#### [Supplied material]
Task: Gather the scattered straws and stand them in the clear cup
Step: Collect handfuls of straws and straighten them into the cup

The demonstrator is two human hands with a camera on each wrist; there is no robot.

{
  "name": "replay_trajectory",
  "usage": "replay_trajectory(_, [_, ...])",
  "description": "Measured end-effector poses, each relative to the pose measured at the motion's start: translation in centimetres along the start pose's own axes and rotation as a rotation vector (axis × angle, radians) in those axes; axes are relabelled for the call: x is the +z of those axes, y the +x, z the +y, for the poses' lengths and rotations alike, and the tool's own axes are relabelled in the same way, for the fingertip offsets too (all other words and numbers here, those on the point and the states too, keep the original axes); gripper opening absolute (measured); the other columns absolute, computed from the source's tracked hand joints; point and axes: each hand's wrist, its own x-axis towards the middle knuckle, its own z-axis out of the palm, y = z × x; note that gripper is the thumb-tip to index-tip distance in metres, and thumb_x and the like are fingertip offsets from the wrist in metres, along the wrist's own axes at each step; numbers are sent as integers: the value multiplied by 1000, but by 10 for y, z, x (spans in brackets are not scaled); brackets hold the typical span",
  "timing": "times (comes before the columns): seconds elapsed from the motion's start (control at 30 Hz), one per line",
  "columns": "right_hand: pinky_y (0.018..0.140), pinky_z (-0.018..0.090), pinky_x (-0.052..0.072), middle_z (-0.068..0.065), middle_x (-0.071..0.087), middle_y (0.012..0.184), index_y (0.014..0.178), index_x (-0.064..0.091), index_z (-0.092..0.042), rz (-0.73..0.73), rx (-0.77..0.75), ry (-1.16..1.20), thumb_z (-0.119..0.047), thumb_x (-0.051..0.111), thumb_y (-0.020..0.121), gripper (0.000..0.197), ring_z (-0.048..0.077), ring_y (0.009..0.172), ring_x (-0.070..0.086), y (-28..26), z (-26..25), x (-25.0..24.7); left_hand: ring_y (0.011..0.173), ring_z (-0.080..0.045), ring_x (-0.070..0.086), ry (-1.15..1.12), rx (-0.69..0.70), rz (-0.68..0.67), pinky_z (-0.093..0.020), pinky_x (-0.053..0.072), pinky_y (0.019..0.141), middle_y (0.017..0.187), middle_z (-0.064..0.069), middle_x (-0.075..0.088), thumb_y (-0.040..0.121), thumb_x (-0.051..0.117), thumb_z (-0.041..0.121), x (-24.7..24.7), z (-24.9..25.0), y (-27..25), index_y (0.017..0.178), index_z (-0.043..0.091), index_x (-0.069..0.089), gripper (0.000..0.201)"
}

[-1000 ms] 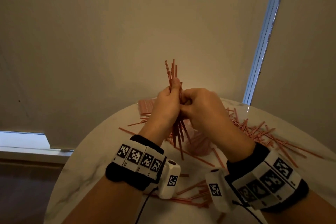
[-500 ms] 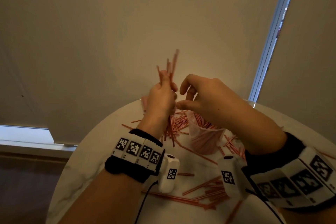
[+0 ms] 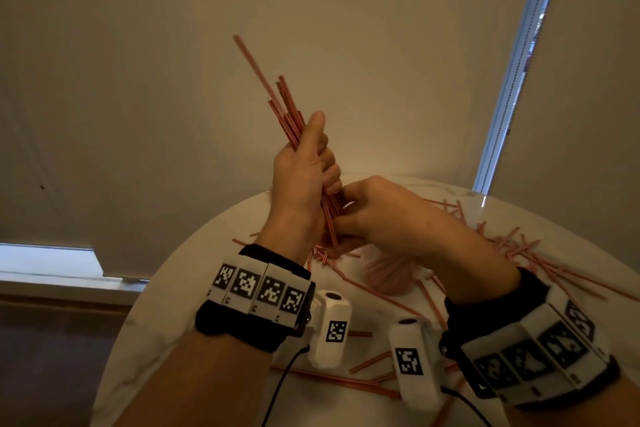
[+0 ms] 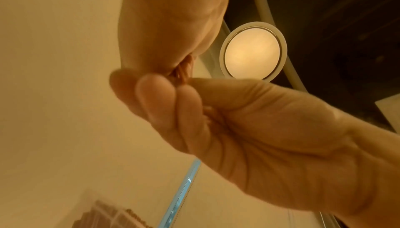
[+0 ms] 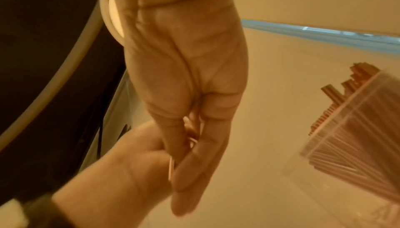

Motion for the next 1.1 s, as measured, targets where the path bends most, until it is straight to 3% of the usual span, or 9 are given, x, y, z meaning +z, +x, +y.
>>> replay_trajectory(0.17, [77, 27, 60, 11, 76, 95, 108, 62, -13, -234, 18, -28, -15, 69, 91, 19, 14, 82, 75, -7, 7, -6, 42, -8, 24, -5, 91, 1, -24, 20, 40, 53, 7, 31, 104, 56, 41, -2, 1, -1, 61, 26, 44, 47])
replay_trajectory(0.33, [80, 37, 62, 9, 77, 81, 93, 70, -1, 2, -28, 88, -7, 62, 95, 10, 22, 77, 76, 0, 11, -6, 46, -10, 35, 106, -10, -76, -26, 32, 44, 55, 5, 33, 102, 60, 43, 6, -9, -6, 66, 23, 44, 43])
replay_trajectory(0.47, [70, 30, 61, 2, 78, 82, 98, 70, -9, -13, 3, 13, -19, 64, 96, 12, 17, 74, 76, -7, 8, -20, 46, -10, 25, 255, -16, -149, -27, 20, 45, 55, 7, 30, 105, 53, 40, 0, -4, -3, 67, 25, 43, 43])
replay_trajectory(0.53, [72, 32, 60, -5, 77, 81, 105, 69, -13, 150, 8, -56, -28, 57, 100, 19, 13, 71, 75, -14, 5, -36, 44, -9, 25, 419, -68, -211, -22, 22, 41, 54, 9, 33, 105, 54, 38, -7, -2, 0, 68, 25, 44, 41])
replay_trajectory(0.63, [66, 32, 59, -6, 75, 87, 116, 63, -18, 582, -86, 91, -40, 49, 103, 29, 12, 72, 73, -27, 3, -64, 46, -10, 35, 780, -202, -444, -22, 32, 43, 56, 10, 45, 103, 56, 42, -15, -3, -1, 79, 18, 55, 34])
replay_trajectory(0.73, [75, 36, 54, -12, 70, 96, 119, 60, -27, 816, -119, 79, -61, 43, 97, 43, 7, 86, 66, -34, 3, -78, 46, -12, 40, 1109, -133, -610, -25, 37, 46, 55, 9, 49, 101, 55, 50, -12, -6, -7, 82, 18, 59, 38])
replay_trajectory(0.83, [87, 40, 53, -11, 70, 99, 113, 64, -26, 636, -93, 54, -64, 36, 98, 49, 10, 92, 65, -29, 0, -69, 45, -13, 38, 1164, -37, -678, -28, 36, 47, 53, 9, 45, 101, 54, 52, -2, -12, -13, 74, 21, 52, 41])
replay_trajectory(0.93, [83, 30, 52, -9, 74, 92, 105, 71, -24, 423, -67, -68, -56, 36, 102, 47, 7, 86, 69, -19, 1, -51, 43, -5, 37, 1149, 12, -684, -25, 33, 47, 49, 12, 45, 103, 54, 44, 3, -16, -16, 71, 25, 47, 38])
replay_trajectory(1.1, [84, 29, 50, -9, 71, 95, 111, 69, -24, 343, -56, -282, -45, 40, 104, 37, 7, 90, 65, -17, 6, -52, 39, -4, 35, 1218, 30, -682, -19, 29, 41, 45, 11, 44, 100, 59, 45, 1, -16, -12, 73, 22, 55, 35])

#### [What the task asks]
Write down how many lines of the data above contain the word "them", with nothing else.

#### [Exercise answer]
2